THE DATA:
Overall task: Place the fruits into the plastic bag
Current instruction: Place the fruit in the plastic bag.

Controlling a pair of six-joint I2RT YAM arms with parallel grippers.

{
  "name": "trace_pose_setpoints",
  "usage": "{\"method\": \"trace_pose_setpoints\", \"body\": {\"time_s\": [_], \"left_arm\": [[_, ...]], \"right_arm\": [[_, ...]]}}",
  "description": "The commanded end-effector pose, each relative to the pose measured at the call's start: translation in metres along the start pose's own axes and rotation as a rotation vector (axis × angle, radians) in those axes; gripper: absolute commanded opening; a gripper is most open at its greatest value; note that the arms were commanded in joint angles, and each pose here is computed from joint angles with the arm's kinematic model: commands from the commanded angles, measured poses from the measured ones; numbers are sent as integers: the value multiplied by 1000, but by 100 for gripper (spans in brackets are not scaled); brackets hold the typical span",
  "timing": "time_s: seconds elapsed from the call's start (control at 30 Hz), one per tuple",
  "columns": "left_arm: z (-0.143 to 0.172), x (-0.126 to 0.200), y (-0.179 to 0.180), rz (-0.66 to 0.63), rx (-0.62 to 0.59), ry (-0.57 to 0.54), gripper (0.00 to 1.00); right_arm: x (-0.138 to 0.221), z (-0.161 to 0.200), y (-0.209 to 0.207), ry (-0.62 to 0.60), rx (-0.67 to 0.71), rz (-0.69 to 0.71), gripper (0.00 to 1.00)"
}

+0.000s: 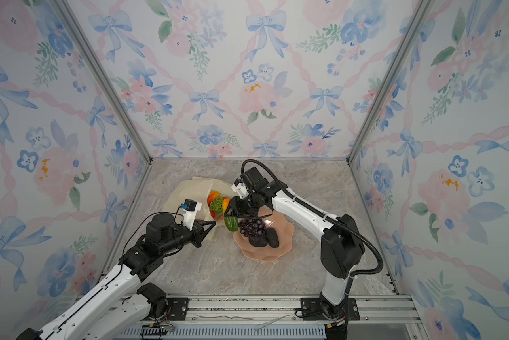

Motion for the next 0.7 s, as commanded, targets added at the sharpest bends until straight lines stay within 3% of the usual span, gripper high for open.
{"method": "trace_pose_setpoints", "body": {"time_s": [0.0,0.67], "left_arm": [[4,-2,-3,24,7,9,0],[4,-4,-6,47,9,19,0]], "right_arm": [[-8,-2,9,40,20,-11,50],[-42,-60,18,0,-6,-23,50]]}}
Point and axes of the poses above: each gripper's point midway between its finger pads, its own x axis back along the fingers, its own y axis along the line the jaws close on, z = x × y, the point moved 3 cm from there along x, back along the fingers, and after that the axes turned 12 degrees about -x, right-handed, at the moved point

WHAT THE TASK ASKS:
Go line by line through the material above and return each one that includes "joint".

YOUR RESPONSE:
Controlling a pair of six-joint I2RT YAM arms with parallel grippers.
  "description": "The commanded end-effector pose, each relative to the pose measured at the call's start: translation in metres along the start pose's own axes and rotation as a rotation vector (axis × angle, radians) in those axes; gripper: absolute commanded opening; a gripper is most open at its greatest value; note that the arms were commanded in joint angles, and each pose here is computed from joint angles with the arm's kinematic model: commands from the commanded angles, measured poses from the measured ones; numbers are sent as integers: the value multiplied by 1000, but by 100 for gripper (spans in brackets are not scaled); brackets hold the typical span",

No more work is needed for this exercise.